Paul fragte nicht in einem verzweifelten Tonfall, sondern interessierte sich sehr für die Beweggründe seines Kollegen, der zusammen zuckte, als Paul seinen Namen erwähnte. Paul hatte ein listiges und freudiges Grinsen auf den Lippen und funkelte Ahrend an, während er weiter schützend Felicia hielt, die es für unnötig empfand, denn sie war noch ansprechbar. Ahrends Griff um die Sense verstärkte sich und er holte zu einem weiteren Schlag aus, doch verfehlte und traf nur die schwarze Wand. Paul stand und Felicia stellte sich neben ihn, bis Paul auf Ahrend zu rannte und den Moment nutzte. Er trat gegen Ahrends Brustkorb und wollte seine Sense wegschlagen, welches ihm nicht gelang.

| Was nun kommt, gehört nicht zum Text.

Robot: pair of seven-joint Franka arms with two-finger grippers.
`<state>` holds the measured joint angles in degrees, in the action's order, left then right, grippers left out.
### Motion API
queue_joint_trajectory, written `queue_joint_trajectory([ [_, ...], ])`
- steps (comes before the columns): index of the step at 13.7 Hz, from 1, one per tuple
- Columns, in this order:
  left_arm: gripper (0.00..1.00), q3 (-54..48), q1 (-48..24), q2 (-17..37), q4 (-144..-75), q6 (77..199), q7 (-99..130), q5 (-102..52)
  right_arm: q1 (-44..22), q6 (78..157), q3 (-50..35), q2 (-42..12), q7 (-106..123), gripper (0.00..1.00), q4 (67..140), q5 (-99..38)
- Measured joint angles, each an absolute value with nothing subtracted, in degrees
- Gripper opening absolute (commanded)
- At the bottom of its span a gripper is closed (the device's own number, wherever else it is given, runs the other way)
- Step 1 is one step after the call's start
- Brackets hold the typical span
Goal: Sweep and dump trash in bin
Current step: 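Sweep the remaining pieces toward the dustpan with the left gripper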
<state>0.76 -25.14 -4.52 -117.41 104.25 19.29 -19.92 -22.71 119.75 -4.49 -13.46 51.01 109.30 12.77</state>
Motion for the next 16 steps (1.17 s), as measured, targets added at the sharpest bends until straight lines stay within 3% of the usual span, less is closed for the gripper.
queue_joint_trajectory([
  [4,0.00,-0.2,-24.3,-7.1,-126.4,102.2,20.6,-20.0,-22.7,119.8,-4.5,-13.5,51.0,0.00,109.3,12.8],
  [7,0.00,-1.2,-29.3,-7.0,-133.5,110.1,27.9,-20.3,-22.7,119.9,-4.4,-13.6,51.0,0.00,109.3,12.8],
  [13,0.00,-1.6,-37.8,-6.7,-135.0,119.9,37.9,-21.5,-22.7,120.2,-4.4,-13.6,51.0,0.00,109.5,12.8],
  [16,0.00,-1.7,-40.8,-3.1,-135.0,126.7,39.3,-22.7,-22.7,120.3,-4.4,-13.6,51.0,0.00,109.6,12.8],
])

Felicia setzte den nächsten Schlag und ihre Sense zog knapp an seinem Hals vorbei. Ahrend wich starr zurück, bemerkte die Treppe hinter sich nicht und stürzte diese hinunter. Er kam auf dem Boden auf, lag auf den Rücken und hatte seine Sense im Fall losgelassen. Seine Schmerzen wollte er unterdrücken, aber stöhnte leicht, bis er Felicia und Paul erblickte. Er gab auf, erhob sich und flüchtete. "Das wird ihm wenig bringen, wir kennen seine Identität." meinte Paul kühl und ließ seine Sense verschwinden. Paul blickte zu Felicia, die ihn unerfreut musterte. "Früher bist du noch mit leuchtenden Augen zu mir gerannt und hast mich umarmt. Zieh doch nicht so ein Gesicht." sagte er mit einem leicht gemeinen Unterton. "Ich war sechs." erwiderte Felicia nur emotionslos, ließ ihre Sense verschwinden und beobachtete ihren Vater dabei, wie er zur Tür lief. "Komm doch mit rein." bot er an und öffnete diese. Ohne ein weiteres Wort zu sagen, folgte Felicia ihrem Vater in die Wohnung, die sie seit über 200 Jahren nicht mehr betreten hatte.